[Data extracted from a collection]
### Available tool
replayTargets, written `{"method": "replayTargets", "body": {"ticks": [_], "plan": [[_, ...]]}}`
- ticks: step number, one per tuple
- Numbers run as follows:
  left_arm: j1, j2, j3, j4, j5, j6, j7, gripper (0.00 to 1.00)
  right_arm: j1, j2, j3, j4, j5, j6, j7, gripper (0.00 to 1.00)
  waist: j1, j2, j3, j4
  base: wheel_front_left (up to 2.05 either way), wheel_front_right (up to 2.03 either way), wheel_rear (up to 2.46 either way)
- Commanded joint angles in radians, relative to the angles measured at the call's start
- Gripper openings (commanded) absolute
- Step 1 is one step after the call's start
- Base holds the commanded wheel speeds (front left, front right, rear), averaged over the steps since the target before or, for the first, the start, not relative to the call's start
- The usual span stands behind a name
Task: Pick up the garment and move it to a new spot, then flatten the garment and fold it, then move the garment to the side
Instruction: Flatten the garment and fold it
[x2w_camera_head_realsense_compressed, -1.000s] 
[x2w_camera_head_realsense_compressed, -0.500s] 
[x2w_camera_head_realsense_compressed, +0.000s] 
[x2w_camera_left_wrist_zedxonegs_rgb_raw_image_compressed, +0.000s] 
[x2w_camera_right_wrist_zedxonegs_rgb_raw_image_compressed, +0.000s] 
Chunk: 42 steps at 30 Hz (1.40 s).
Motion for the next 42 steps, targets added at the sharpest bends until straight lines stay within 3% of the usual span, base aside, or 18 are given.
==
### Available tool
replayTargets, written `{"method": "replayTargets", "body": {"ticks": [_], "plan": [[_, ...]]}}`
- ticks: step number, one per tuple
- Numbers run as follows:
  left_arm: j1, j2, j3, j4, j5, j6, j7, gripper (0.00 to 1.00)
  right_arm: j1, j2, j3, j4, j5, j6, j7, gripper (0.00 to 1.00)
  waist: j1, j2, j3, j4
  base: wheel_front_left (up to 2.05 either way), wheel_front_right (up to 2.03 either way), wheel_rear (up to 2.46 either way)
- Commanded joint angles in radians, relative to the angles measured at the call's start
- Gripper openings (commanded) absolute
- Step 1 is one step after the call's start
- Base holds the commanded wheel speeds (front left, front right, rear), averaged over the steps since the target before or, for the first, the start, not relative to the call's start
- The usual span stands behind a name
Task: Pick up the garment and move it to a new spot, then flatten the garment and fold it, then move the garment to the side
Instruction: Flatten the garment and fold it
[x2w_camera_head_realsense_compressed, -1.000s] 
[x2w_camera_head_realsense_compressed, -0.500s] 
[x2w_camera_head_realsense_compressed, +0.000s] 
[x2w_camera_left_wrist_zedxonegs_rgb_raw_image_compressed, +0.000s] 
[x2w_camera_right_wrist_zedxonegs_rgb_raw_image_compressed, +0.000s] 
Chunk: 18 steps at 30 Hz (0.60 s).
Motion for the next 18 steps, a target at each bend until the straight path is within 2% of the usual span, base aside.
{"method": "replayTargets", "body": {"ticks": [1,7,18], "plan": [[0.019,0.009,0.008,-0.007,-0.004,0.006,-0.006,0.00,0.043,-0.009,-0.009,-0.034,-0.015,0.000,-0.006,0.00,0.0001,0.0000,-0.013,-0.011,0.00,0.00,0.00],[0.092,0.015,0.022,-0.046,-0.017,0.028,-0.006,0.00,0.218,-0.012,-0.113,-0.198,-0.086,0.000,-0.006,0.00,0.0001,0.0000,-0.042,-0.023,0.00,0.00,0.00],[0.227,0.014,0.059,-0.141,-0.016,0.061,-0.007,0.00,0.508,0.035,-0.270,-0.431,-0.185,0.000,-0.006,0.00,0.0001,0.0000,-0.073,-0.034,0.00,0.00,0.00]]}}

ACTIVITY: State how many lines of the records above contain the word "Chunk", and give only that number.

RESPONSE FOR THIS EXERCISE: 2